Under these conditions, a residual oxygen content of about 2% is obtained, which perfectly meets the specifications set by the site.

It should be noted that by an earlier, comparative method (inerting tunnel 1 meter long, at 100 Nm ³ / h of inerting gas consumption) it was not possible to go below 8% of residual oxygen.

Claims

claims

1. A method for producing a controlled atmosphere at the head space of a product storage container, in a scrolling installation of the type in which the following measures are implemented:

- The lid is sealed or closed with a suitable means;

characterized in that the establishment of the controlled atmosphere is carried out in an unconfined injection zone, by the use of at least one tubular-type injector adapted to project towards the upper edge of the container presenting in the injection zone, the gaseous treatment atmosphere, and oriented in the injection zone so that at least one of the components of the projected gas velocity is opposite to the direction of movement of the containers, and in that the injector is supplied with a gas flow rate enabling a turbulent flow rate with a Reynold number between 5000 and 20000 to be reached.
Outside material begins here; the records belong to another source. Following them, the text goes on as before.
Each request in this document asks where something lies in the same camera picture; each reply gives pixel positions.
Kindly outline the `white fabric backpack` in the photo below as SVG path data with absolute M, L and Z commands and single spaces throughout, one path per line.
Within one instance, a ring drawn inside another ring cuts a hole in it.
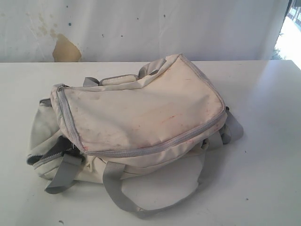
M 112 201 L 139 218 L 146 210 L 122 191 L 124 179 L 200 157 L 243 136 L 241 124 L 206 75 L 184 55 L 143 66 L 138 74 L 81 87 L 55 85 L 40 100 L 26 163 L 58 194 L 76 181 L 103 184 Z

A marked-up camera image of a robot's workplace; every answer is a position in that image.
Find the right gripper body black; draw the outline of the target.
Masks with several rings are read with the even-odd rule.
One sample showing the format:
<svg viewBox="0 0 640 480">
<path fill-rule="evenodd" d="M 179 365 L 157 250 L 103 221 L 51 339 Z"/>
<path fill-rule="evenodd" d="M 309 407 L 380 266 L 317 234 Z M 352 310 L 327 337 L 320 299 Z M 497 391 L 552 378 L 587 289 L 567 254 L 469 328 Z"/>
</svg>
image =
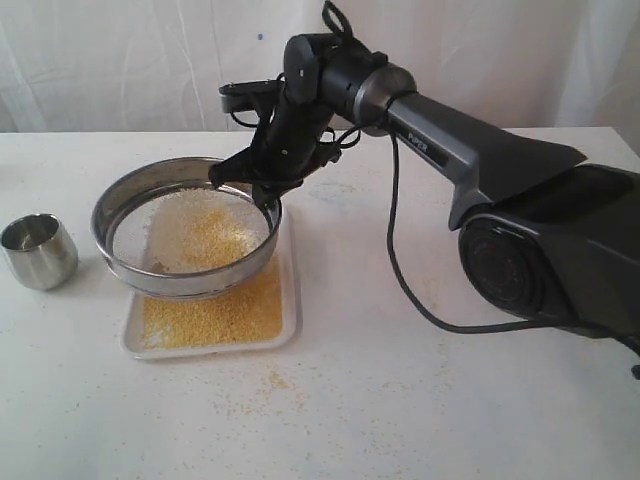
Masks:
<svg viewBox="0 0 640 480">
<path fill-rule="evenodd" d="M 290 190 L 301 186 L 328 162 L 320 139 L 333 115 L 322 102 L 297 105 L 280 93 L 271 111 L 258 114 L 250 145 L 223 161 L 235 166 L 235 180 L 228 183 L 286 182 Z"/>
</svg>

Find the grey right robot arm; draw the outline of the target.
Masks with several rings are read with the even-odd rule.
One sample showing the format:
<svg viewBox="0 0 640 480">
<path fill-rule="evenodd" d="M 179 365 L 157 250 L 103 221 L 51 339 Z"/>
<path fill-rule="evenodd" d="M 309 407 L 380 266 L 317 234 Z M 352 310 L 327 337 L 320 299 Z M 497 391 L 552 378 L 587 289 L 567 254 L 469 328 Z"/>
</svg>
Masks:
<svg viewBox="0 0 640 480">
<path fill-rule="evenodd" d="M 270 81 L 220 88 L 227 113 L 254 111 L 251 144 L 209 171 L 259 205 L 336 161 L 333 116 L 408 146 L 454 188 L 448 225 L 463 270 L 513 316 L 481 334 L 558 328 L 639 343 L 639 176 L 574 147 L 509 133 L 421 95 L 412 75 L 347 35 L 292 37 Z"/>
</svg>

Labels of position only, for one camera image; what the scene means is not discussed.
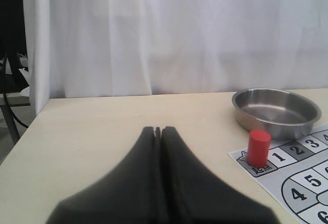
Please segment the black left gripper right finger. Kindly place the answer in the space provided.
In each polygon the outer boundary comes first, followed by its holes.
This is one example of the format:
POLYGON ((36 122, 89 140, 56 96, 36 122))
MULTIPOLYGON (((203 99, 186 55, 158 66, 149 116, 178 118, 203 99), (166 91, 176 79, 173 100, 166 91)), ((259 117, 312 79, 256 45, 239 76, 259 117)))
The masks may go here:
POLYGON ((174 127, 165 127, 160 168, 171 223, 279 223, 268 207, 213 174, 174 127))

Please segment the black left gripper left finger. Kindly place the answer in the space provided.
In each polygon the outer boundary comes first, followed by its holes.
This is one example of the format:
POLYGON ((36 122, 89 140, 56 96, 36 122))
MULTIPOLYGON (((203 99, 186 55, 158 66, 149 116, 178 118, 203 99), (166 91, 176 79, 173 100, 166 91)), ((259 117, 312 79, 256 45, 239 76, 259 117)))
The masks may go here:
POLYGON ((159 135, 144 127, 111 172, 59 202, 47 223, 160 223, 159 135))

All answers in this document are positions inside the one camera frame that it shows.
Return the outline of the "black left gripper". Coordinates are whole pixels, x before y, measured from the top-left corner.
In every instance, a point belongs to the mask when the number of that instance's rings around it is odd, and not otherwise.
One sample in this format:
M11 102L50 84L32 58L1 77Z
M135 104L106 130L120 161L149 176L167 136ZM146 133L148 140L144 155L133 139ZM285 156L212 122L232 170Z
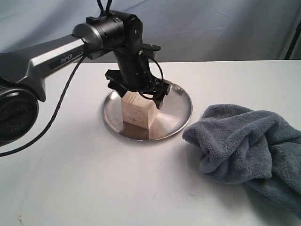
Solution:
M140 55L130 56L126 51L114 52L118 63L117 70L108 70L105 73L109 81L108 88L115 90L122 98L128 91L139 92L154 97L156 108L160 110L163 100L170 91L170 84L164 81L164 76L155 77L150 70L150 57L145 56L143 51Z

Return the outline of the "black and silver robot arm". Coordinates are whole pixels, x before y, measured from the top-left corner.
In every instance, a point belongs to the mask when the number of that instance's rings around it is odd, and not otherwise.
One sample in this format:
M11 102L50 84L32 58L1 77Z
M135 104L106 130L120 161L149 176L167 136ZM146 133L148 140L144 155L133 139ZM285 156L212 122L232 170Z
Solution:
M149 61L159 46L144 44L143 24L134 14L105 11L88 17L72 34L0 56L0 144L24 136L34 125L39 102L46 100L45 79L74 61L113 52L118 69L105 73L108 87L120 97L137 92L163 104L170 85L152 75Z

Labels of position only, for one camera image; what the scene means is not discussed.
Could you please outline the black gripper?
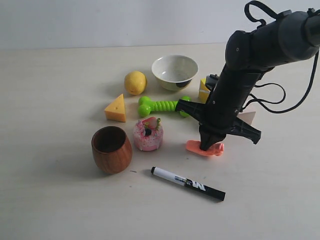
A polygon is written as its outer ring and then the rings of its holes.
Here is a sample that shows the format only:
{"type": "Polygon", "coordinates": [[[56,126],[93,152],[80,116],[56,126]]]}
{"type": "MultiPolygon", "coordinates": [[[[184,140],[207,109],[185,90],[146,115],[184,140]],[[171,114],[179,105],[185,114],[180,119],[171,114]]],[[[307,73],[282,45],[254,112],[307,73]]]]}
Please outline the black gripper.
{"type": "Polygon", "coordinates": [[[179,99],[175,111],[199,122],[199,148],[203,151],[227,135],[249,139],[256,145],[262,132],[237,117],[252,88],[251,74],[222,74],[205,104],[179,99]]]}

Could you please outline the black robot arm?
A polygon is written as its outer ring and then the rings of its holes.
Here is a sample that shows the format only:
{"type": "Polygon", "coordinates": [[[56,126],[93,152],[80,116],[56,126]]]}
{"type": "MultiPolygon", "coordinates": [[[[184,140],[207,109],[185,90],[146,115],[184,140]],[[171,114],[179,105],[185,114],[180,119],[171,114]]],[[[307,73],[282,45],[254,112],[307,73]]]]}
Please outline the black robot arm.
{"type": "Polygon", "coordinates": [[[256,144],[261,132],[238,117],[256,82],[276,66],[319,56],[319,11],[310,8],[276,13],[256,0],[251,5],[263,10],[273,22],[261,19],[252,32],[235,31],[226,44],[220,75],[206,80],[210,91],[206,102],[179,100],[175,107],[198,121],[199,147],[203,151],[227,135],[244,137],[256,144]]]}

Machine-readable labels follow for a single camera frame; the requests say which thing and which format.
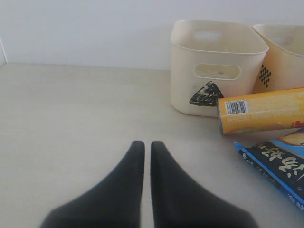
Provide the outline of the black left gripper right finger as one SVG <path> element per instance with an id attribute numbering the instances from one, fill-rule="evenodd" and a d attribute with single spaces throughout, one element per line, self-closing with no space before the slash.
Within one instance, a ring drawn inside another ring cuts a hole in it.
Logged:
<path id="1" fill-rule="evenodd" d="M 257 228 L 251 214 L 200 186 L 161 141 L 151 143 L 151 198 L 156 228 Z"/>

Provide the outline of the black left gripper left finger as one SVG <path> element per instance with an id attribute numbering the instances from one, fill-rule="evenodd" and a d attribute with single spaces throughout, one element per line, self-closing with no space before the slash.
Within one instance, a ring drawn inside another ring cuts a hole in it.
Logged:
<path id="1" fill-rule="evenodd" d="M 145 146 L 133 141 L 117 166 L 92 189 L 52 210 L 42 228 L 138 228 Z"/>
2. Method according to claim 1, characterized in that the diameter of the injector is such that the section of the jet which results therefrom is greater than twice the surface to be treated, preferably three times the surface to be treated.

3. Method according to claim 1 or 2, characterized in that the distance between the injector and the area to be treated is less than 20 cm, and preferably less than 15 cm.

4. Continuous packaging installation of a product in storage containers, of the type in which the following measures are implemented:

- The lid is sealed or closed with a suitable means;

characterized in that the establishment of the controlled atmosphere is carried out in an unconfined injection zone, which is provided with at least one tubular type injector adapted to project towards the upper edge of the container in the injection zone, the gaseous treatment atmosphere, said at least one injector being oriented in the injection zone so that at least one of the components of the speed of the thrown gas is opposite to the direction of movement of the containers.

5. Installation according to claim 4, characterized in that the dameter of the injector is such that the section of the jet which arises is greater than twice the surface to be treated, preferably three times the surface to be treated.

6. Installation according to claim 4 or 5, characterized in that the distance between the injector and the area to be treated is less than 20 cm, and preferably less than 15 cm.